TRY IT
Give again, word for word, every line below from the one that has "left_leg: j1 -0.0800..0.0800" through the one that has "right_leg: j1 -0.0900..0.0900", both included, and no others.

= = = = =

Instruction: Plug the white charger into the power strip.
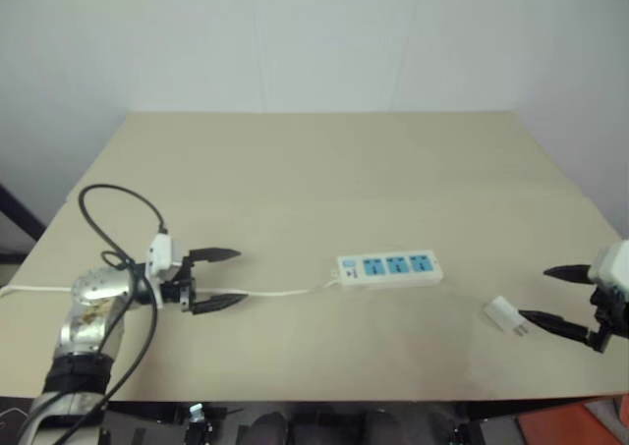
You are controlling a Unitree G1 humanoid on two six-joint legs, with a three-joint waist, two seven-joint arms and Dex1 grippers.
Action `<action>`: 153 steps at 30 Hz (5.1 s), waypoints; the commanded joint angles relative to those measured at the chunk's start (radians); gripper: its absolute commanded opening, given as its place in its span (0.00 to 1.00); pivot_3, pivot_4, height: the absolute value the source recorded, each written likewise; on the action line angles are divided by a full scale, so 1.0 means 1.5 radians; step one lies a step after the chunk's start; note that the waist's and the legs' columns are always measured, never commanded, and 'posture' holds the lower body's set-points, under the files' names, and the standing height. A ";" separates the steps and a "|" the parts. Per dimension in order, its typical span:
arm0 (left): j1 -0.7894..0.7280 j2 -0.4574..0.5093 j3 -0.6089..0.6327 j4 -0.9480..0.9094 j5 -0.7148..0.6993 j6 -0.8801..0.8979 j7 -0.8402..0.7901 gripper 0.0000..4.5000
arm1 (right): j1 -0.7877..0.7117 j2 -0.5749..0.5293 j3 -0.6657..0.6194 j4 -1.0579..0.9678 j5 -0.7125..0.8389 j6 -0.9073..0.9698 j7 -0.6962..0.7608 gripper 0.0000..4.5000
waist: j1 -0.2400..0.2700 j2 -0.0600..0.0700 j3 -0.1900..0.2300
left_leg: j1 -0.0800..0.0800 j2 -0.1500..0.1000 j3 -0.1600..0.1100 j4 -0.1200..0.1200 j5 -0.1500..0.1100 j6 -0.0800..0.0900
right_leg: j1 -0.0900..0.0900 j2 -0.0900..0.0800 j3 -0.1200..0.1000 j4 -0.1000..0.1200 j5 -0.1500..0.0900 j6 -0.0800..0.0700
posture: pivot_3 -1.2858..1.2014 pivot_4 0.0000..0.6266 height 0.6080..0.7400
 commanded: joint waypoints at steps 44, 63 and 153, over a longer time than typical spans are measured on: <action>-0.357 -0.340 -0.101 0.545 0.180 -0.308 -0.009 0.99 | 0.002 0.102 -0.013 -0.261 0.077 0.107 -0.145 1.00 | 0.004 -0.006 0.004 | -0.002 -0.001 0.000 0.001 0.000 0.001 | 0.000 0.000 -0.001 -0.001 0.001 0.001 | 0.52 0.24 1.00; -0.404 -0.397 -0.077 0.640 0.241 -0.275 0.074 0.99 | 0.012 0.111 -0.006 -0.274 0.084 0.115 -0.176 1.00 | 0.004 -0.007 0.004 | -0.002 -0.002 0.000 0.002 0.000 0.001 | 0.000 0.000 -0.001 -0.001 0.001 0.002 | 0.52 0.24 1.00; -0.152 -0.321 -0.124 0.275 0.164 -0.158 0.004 0.73 | -0.649 -0.104 0.754 0.110 -0.081 0.616 -0.106 0.72 | -0.012 -0.002 0.001 | -0.010 -0.001 0.002 0.002 0.001 -0.001 | -0.012 0.000 0.002 0.002 0.002 0.001 | 0.52 0.24 1.00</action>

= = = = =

RESPONSE
left_leg: j1 -0.0800..0.0800 j2 -0.1500..0.1000 j3 -0.1600..0.1100 j4 -0.1200..0.1200 j5 -0.1500..0.1100 j6 -0.0800..0.0900
right_leg: j1 -0.0900..0.0900 j2 -0.0900..0.0800 j3 -0.1200..0.1000 j4 -0.1000..0.1200 j5 -0.1500..0.0900 j6 -0.0800..0.0700

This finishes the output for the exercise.